Berbeda dari rute ke Bawean, rute penerbangan perintis dari Surabaya ke Sumenep justru masih sepi. “Di jalur Sumenep-Surabaya itu memang masih ada layanan moda transportasi umum lainnya, yakni bus. Itu yang diduga menjadi salah satu penyebab rendahnya tingkat penggunaan jasa pesawat perintis,” katanya.
“Untuk memenuhi ekspektasi itu, frekuensi penerbangan (ke Bawean) ditambah sehari sehingga menjadi tiga kali dalam sepekan,” jelas Wahyu Siswoyo. Penerbangan perintis dari Bandara Juanda tersebut mendarat di Bandara Harun Thohir yang terletak di Desa Tanjungori, Kecamatan Tambak, Pulau Bawean dan masih berada dalam pengelolaan Unit Penyelenggara Bandara Kelas III Trunojoyo, Sumenep, Madura.

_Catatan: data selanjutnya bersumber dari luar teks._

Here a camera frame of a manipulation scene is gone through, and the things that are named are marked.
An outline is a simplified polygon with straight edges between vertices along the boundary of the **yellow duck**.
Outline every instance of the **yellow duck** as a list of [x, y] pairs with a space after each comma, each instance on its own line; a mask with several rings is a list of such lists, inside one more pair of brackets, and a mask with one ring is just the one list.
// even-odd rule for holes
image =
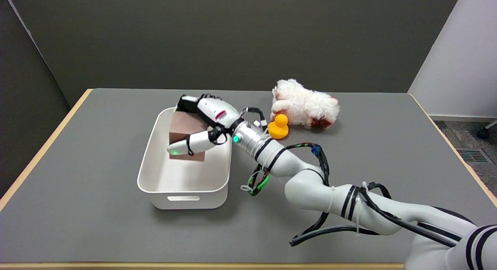
[[288, 118], [284, 114], [275, 117], [275, 121], [268, 124], [268, 132], [275, 139], [282, 139], [288, 135]]

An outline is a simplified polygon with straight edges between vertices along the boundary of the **stuffed animal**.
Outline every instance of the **stuffed animal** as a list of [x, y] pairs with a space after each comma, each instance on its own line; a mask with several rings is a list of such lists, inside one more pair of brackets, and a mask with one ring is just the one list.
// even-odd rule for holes
[[326, 93], [305, 89], [294, 79], [279, 80], [272, 93], [271, 120], [285, 114], [291, 125], [317, 129], [326, 129], [337, 121], [338, 100]]

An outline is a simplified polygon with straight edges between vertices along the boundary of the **brown box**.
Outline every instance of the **brown box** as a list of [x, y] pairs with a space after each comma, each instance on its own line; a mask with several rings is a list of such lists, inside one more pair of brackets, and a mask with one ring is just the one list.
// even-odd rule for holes
[[[169, 127], [169, 144], [186, 139], [190, 134], [205, 130], [207, 130], [207, 123], [202, 121], [197, 114], [175, 111]], [[188, 154], [169, 155], [169, 158], [175, 160], [204, 161], [205, 152], [195, 153], [191, 156]]]

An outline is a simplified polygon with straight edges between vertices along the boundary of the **floor vent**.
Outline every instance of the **floor vent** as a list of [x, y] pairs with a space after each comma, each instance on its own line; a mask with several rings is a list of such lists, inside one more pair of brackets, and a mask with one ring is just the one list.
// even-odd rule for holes
[[481, 148], [456, 148], [467, 164], [493, 164]]

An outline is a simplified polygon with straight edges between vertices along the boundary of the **table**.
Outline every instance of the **table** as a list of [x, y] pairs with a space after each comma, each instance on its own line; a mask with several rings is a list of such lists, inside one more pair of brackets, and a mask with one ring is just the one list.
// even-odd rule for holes
[[[268, 91], [84, 93], [1, 199], [0, 267], [402, 268], [412, 239], [405, 230], [388, 237], [334, 233], [290, 247], [319, 213], [291, 207], [284, 181], [271, 180], [256, 197], [242, 192], [255, 162], [236, 146], [224, 205], [154, 208], [136, 178], [156, 116], [182, 94], [204, 92], [269, 115]], [[497, 221], [495, 196], [412, 96], [333, 95], [341, 105], [335, 125], [325, 132], [292, 127], [283, 142], [321, 144], [331, 185], [376, 181], [398, 201], [454, 210], [478, 225]], [[295, 153], [316, 162], [308, 150]], [[325, 225], [346, 223], [330, 215]]]

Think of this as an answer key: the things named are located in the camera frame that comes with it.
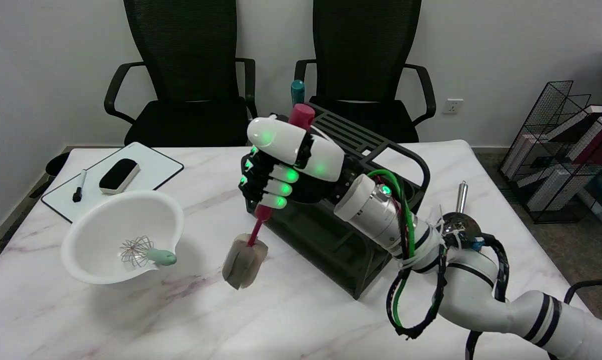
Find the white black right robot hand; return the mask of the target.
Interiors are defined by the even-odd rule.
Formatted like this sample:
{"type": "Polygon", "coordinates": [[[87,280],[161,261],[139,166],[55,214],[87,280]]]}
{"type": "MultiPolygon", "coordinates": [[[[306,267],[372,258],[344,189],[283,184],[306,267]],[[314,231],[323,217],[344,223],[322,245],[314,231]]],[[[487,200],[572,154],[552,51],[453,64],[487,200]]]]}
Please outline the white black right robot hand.
{"type": "Polygon", "coordinates": [[[359,173],[332,139],[275,115],[252,120],[247,137],[253,148],[241,160],[239,189],[264,207],[337,203],[359,173]]]}

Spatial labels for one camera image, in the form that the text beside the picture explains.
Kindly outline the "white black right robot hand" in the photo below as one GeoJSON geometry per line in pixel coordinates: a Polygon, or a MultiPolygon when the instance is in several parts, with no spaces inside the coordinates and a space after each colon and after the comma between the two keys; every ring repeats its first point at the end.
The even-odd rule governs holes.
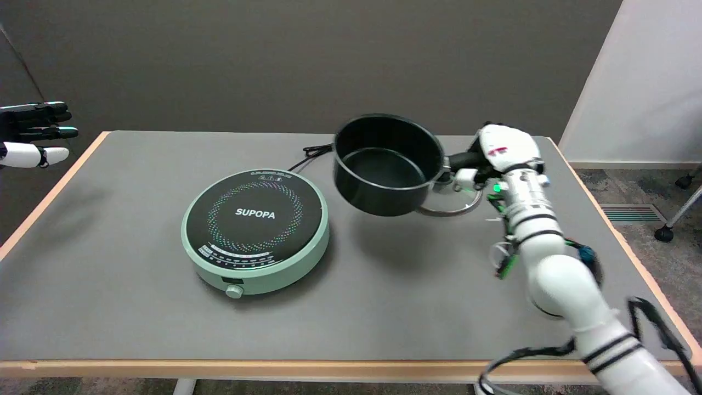
{"type": "Polygon", "coordinates": [[[472,183],[479,189],[512,171],[546,172],[541,151],[529,133],[494,122],[485,123],[465,151],[449,155],[447,165],[454,174],[475,170],[472,183]]]}

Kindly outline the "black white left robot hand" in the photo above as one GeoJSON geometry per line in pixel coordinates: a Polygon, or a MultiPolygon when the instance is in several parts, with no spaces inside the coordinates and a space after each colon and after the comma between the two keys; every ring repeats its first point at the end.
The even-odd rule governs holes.
{"type": "Polygon", "coordinates": [[[70,149],[36,142],[78,137],[77,128],[61,125],[71,119],[72,113],[63,101],[2,106],[2,168],[46,168],[66,160],[70,149]]]}

Bandara Harun Thohir pertama kali beroperasi tahun 2016 lalu dan melayani penerbangan 2 kali dalam sepekan, yaitu tiap hari Selasa dan Kamis, baik dari Bandara Juanda ke Bandara Harun Thohir, dan sebaliknya. Mulai (3/5) frekuensi penerbangan rute Surabaya-Bawean puh ditambah 1 hari lagi setiap Rabu.
“Tiket tetap tidak naik,” ungkap Wahyu. Harga tiket penerbangan perintis dari Bandara Juanda ke Bandara Harun Thohir dibanderol Rp 317.200 sekali jalan. Sedangkan tiket pesawat dari Bawean ke Surabaya lebih murah, hanya Rp 242.200.
“Pesawat yang digunakan masih sama, Airfast Indonesia,” jelasnya. Airfast Indonesia menggunakan pesawat jenis Twin Otter Tipe DHC 6-300 yang berkapasitas 15 tempat duduk (12 penumpang dan 3 kru pesawat).
Di samping untuk mengakomodasi tingginya permintaan masyarakat, ditambahnya frekuensi penerbangan ini dilakukan untuk mengantisipasi lonjakan penumpang saat menjelang Ramadan dan Lebaran. “Tambahan frekuensi ini memanfaatkan optimalisasi Ramadan, Lebaran, maupun arus balik,” tuturnya. Pesawat dari Bandara Juanda ke Bandara Harun Thohir dijadwalkan berangkat pada pukul 09.00 WIB, sedangkan pesawat dari Bandara Harun Thohir menuju Bandara Juanda diberangkatkan jam 10.30 WIB.